## WORK REQUEST:
Write each line again exactly as it is, from the opening line of the records below through the one containing "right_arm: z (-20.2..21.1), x", and add nothing.
::: RECORDS PROVIDED
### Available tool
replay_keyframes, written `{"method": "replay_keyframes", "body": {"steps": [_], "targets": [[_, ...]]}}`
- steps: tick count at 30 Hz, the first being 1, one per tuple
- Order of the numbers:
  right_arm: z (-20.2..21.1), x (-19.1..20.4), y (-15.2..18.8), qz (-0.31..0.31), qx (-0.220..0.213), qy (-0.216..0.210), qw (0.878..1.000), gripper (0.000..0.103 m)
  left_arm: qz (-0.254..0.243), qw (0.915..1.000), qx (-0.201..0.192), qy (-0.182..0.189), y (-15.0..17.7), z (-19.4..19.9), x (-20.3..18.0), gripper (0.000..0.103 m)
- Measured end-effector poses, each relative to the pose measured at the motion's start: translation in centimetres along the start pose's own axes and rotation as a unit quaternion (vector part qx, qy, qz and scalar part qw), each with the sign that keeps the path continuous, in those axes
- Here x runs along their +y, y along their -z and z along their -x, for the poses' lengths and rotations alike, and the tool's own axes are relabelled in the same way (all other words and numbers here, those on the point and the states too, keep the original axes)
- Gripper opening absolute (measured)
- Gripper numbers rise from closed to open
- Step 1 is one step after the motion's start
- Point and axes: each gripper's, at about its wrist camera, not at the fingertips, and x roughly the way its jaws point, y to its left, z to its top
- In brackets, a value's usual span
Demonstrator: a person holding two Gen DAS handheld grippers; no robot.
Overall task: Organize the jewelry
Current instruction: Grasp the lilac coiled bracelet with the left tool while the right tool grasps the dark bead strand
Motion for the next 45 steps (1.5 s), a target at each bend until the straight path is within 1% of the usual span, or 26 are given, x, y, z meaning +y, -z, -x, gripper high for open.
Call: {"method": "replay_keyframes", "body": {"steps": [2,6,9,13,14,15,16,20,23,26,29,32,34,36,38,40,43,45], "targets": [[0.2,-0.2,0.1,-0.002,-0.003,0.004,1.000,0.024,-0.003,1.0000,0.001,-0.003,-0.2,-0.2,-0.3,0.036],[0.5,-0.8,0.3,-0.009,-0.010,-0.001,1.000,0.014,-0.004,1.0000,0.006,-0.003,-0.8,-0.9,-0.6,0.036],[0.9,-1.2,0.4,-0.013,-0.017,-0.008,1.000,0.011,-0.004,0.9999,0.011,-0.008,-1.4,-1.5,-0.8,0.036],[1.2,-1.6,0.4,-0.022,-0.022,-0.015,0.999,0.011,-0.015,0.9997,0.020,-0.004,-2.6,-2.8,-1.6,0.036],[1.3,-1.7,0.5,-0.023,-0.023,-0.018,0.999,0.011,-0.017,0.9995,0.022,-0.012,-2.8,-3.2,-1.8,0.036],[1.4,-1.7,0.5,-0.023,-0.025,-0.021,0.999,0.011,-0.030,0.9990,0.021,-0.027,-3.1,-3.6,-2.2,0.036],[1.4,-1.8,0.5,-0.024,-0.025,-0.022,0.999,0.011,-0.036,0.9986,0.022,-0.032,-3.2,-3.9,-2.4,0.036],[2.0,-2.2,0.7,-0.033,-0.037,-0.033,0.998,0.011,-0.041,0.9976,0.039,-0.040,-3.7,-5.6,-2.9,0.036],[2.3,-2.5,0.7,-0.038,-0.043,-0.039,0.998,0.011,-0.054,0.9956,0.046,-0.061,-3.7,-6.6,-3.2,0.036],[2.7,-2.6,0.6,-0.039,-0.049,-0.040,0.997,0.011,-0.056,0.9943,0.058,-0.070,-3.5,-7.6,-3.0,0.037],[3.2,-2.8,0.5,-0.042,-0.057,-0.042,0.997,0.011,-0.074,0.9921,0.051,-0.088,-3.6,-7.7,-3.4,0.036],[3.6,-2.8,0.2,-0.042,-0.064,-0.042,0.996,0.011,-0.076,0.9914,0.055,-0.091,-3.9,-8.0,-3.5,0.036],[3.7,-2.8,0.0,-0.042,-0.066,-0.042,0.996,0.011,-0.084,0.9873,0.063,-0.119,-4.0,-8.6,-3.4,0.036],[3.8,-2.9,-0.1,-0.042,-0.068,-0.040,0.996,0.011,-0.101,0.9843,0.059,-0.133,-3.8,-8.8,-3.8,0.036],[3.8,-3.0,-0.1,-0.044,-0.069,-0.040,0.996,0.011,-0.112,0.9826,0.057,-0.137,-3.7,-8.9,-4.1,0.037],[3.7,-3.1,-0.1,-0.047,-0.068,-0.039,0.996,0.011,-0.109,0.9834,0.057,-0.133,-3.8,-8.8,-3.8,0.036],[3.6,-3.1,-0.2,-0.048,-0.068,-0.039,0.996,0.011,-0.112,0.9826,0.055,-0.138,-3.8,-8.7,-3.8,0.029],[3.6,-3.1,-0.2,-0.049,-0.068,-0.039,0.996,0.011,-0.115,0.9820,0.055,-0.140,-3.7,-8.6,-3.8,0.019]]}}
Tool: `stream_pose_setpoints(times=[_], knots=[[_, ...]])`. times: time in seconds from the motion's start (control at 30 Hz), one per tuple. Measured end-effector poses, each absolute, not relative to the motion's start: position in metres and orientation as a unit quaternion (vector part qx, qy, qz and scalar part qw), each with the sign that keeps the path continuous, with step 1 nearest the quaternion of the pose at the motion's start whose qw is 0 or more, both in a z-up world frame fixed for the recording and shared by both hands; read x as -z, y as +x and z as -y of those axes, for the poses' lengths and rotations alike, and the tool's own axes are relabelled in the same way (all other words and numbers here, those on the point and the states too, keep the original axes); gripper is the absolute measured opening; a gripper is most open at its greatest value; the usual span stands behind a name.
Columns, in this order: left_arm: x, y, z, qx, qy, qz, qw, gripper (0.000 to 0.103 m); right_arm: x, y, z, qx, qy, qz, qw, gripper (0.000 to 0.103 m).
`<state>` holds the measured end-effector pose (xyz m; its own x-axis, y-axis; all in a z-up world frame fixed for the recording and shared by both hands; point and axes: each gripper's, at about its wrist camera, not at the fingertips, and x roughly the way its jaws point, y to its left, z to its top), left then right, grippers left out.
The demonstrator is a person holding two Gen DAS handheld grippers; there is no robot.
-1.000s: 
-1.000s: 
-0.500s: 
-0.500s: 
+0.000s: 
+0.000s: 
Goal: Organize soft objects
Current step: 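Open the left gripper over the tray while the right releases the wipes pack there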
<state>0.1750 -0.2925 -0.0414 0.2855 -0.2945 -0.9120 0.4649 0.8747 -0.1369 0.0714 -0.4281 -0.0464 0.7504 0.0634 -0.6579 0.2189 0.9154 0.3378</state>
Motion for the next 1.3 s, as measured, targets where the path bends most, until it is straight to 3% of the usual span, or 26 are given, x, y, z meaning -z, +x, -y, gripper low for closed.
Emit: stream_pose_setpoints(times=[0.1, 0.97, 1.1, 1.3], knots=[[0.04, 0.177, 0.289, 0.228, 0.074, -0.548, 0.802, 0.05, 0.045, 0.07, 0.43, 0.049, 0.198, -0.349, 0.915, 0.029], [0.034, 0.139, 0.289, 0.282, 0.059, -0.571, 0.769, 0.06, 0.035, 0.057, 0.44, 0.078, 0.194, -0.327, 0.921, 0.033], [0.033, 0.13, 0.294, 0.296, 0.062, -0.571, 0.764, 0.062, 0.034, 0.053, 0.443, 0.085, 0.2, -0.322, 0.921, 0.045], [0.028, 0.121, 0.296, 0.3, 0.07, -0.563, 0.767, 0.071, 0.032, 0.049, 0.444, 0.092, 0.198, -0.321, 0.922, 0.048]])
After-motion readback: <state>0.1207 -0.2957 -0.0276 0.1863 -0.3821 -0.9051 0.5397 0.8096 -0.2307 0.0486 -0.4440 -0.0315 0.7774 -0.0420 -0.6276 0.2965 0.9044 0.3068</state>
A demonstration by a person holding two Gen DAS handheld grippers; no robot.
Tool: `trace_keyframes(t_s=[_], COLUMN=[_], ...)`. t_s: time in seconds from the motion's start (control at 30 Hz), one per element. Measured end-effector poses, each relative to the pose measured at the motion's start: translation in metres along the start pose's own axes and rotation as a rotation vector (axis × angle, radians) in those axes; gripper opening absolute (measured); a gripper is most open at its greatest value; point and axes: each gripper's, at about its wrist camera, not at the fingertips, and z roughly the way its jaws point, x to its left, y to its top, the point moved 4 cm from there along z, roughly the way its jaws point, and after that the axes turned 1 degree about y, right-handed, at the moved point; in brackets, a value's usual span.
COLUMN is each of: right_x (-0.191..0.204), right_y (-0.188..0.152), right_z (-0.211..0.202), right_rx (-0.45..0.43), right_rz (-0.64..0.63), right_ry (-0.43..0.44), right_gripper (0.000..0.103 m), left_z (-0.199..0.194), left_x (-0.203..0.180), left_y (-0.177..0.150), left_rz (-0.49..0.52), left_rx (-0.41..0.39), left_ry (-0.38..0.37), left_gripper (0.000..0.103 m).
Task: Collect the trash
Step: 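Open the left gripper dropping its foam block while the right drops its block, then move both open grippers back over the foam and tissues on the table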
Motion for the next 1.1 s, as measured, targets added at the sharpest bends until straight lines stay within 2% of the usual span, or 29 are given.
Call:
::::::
## ANSWER TO THIS PROBLEM:
### Available tool
replay_keyframes, written `{"method": "replay_keyframes", "body": {"steps": [_], "targets": [[_, ...]]}}`
- steps: tick count at 30 Hz, the first being 1, one per tuple
- Order of the numbers:
  right_arm: z (-20.2..21.1), x (-19.1..20.4), y (-15.2..18.8), qz (-0.31..0.31), qx (-0.220..0.213), qy (-0.216..0.210), qw (0.878..1.000), gripper (0.000..0.103 m)

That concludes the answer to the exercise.